Bonds & Forex – Bond Yields Rise Significantly – Economy

The euro came under pressure on Tuesday, falling below the $1.14 mark. In the evening, the common currency was down 0.7 percent at $ 1.1323. In contrast to the euro, the dollar appreciated against many currencies. The trigger was a sudden increase in capital market interest rates in the USA. The background to this is increasing speculation that the US Federal Reserve will raise interest rates as a result of high inflation. The markets are currently expecting the Fed to raise interest rates up to four times this year.

In anticipation of rising interest rates, investors dumped bonds from their portfolios. In return, the yield on the ten-year federal bond rose to minus 0.002 percent and thus moved within the range of positive values. Investors would then receive money for their loans to the German state for the first time since the beginning of May 2019. Before the meeting of the US Federal Reserve in the coming week, investors’ interest rate expectations have increased significantly, said Thomas Altmann, portfolio manager at asset manager QC Partners. “The black zero for 10-year Bunds is within reach.” Yields on two-year US Treasury bonds, which are considered an indicator of interest rate expectations, rose above 1% for the first time since February 2020 and exerted a suction effect.

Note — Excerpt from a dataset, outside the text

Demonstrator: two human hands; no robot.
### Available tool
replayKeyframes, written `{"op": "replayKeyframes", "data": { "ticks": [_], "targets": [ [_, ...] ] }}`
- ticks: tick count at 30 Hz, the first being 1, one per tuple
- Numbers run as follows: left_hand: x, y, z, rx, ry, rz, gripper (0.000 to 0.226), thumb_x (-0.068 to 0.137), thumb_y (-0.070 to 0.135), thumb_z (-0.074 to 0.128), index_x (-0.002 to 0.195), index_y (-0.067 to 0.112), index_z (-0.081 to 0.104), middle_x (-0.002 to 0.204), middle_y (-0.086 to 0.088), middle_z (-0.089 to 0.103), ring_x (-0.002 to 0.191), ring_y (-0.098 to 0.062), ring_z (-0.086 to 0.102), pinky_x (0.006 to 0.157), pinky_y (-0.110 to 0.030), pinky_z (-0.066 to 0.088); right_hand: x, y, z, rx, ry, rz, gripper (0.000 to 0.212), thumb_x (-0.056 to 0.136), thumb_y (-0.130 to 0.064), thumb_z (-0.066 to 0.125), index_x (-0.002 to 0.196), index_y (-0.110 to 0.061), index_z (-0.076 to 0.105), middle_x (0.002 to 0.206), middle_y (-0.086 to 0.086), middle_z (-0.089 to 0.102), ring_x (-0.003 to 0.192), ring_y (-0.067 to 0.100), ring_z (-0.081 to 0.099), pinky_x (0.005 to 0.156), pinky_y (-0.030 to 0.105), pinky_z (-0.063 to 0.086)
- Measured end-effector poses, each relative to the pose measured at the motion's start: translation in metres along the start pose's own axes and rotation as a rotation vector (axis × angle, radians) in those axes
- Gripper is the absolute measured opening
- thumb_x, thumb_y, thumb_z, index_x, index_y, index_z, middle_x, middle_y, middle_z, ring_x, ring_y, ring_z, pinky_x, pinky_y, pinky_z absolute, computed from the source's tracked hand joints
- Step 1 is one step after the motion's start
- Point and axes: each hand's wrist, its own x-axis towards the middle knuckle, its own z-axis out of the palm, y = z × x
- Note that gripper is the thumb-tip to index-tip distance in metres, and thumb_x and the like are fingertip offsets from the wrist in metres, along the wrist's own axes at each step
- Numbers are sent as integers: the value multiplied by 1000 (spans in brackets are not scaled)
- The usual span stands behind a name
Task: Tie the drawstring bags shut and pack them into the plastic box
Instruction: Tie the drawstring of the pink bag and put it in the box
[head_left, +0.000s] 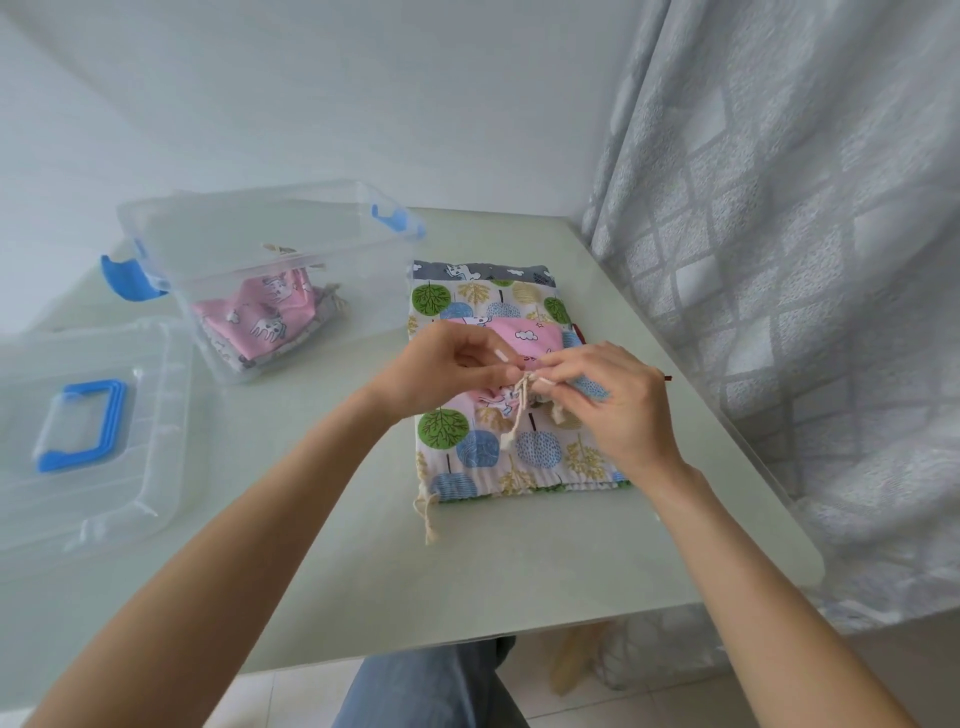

Meanwhile, fears of shortages pushed oil prices to a seven-year high. The price for the North Sea variety Brent rose by 1.7 percent to $87.96. Experts pointed to the recent tensions in the Yemen conflict as one reason for the increase. Oil prices have been soaring for some time. In the first few weeks of this year alone, the Brent price rose by around twelve percent after the price had risen by around half last year.